Creature marine e abissali abitano l’originale libro di esordio di Valentina Furlotti in cui oggetti, animali e figure umane sembrano brillare di una luce magnetica o emergere dalla superficie apparentemente quieta del reale: “presto / l’ombra sarà troppo forte / il parco si volterà dall’altra parte / un’onda sommergerà ogni cosa / e l’ostrica chiuderà la bocca sulla perla” (p. 13).
In queste sue Fosforescenze (Interno Libri, 2024) l’autrice ci conduce in un mondo attraversato da continui bagliori e impreviste epifanie, che si tratti della scena ordinaria di una vicina che si affaccia “sull’abisso di luce / e trema” o del risveglio notturno di un uomo asfissiato dal monossido di carbonio: “La brace / è spenta da poco quando striscia / verso la porta e la collina entra / nella bocca” (p. 17).

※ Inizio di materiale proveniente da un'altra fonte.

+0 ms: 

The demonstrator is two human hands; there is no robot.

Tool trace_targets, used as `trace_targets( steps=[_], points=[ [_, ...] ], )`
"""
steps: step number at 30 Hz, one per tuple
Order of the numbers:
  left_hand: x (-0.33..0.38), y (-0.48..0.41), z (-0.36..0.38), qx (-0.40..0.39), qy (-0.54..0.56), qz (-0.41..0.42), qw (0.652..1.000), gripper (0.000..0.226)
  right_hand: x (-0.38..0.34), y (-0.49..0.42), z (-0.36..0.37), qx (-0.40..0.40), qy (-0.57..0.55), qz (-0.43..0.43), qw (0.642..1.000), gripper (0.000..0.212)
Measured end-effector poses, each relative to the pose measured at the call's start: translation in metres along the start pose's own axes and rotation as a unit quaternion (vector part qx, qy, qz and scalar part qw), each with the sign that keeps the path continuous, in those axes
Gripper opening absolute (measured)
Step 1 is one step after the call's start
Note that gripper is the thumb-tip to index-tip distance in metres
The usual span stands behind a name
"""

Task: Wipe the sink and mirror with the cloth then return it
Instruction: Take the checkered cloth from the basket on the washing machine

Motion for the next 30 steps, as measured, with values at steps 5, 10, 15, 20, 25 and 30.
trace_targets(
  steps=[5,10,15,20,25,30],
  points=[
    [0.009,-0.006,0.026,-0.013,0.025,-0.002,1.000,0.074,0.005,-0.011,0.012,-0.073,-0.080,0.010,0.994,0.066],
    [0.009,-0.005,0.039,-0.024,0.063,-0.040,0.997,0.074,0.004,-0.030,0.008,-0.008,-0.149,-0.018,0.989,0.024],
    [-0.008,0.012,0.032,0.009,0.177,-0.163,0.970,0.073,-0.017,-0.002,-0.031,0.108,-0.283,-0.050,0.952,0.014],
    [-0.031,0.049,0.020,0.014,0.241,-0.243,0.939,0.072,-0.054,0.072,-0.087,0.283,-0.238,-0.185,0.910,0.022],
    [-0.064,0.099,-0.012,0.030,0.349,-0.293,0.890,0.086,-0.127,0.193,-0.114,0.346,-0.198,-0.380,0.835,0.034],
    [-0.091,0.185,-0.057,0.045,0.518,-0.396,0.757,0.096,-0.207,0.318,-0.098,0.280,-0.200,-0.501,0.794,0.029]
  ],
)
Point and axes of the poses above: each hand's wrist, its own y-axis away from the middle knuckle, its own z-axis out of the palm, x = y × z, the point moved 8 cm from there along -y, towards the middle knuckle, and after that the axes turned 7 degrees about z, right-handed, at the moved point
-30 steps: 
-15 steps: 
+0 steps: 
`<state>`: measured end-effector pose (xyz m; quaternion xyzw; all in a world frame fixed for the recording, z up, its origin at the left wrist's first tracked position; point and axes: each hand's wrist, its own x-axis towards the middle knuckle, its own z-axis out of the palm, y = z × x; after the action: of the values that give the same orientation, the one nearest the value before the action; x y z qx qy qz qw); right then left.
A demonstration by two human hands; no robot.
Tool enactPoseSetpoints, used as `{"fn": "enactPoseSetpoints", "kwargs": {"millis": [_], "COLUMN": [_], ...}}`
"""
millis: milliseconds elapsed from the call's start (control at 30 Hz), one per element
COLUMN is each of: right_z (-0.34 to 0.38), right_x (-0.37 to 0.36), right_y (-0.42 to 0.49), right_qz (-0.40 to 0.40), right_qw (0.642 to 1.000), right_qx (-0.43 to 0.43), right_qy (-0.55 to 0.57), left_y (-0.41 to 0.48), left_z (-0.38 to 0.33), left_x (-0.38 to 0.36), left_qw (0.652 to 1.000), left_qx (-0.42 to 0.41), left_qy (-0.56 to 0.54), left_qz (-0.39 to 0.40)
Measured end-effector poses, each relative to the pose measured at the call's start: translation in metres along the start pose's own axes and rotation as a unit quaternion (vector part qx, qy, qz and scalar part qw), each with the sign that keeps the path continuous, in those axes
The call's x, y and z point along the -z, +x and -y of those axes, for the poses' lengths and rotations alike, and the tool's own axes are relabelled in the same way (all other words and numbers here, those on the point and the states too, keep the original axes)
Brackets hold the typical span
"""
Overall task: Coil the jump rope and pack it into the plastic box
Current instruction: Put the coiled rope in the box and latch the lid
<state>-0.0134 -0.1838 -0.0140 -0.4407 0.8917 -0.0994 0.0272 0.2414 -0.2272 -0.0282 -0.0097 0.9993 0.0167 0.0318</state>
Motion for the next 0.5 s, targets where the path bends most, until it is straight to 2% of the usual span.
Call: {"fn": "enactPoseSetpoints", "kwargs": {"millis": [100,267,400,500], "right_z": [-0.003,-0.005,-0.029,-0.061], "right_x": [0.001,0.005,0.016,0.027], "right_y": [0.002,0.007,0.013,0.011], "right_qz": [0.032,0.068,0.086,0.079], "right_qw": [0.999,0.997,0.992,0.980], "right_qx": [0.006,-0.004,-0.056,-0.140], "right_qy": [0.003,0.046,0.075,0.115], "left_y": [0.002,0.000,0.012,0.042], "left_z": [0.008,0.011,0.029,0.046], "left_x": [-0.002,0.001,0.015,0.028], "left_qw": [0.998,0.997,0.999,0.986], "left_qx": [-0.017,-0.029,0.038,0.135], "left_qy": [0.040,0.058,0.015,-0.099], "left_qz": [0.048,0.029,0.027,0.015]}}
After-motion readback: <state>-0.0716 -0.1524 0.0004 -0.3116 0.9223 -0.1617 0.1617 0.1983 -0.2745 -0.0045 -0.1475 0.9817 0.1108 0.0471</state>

Così, alla ricerca quasi ossessiva di ciò che si concede di essere visto solamente attraverso le lenti della scrittura e di cui se ne inseguono le luminescenti tracce, viene celebrato l’“incanto” e la “solitudine” di una creatura mostruosa come il melanoceto o diavolo nero che si aggira negli abissi degli oceani tropicali: “Nella zona di mezzanotte a qualche / grado sopra zero una luce brilla / nel liquido amniotico” (p. 21).
In questa ricerca di ciò che brilla e illumina il velo opaco del reale, si tratti di prodigiose creature marine, di tremende deformità fisiche come quella dell’Uomo elefante o di rare patologie osservate attraverso abbacinanti radiografie, sembra che Furlotti faccia propri – almeno per intensità e direzione della sua ricerca – alcuni versi del grande Adam Zagajewski: “La poesia è ricerca del fulgore. / La poesia è una strada regale, / che ci conduce nel punto più remoto, più in avanti, più ulteriore”.
Attraversiamo in questo libro luoghi non comuni alla poesia come studi dentistici, camere di degenti o RSA in cui all’improvviso si spalancano le porte come se qualcosa di tremendo e prodigioso stesse per accadere: “Labbra succhiano / dalla tua mano nido, finché la porta / spalanca luce e polvere” (p. 44).
La penultima, affascinante sezione del libro è infine dedicata alla radioattività, esplorata attraverso gli occhi dei coniugi Curie, che scoprono l’elemento chimico del radio e nel buio notturno del loro laboratorio osservano “bagliori blu risorti dalla pietra” (p. 53) o con le “Radium Girls”, operaie americane vittime di avvelenamento mortale da radiazioni nel 1917: “Brillano al buio, le ragazze del radio / verdi scheletri luminescenti” (p. 54). Oppure, su quella sottile linea di confine tra ricerca scientifica e smisurata volontà di potenza umana, assistiamo ai tremendi incidenti nucleari causati in Nuovo Messico dai rischiosi esperimenti con la sfera di plutonio “Demon core”: “Invade la stanza una vampata blu / a Los Alamos, gli occhi dei presenti / sul cacciavite sfuggito di mano / testando la sfera di plutonio” (p. 57).
Brillano, come luminose reliquie sopravvissute ai disastri della Storia, gli oggetti-simbolo e le figure che popolano queste Fosforescenze; al poeta non rimane che porsi in ascolto, come un radar capace di intercettare i minimi segnali del mondo: “nella palude ascolti / il respiro del vivente” (p. 63).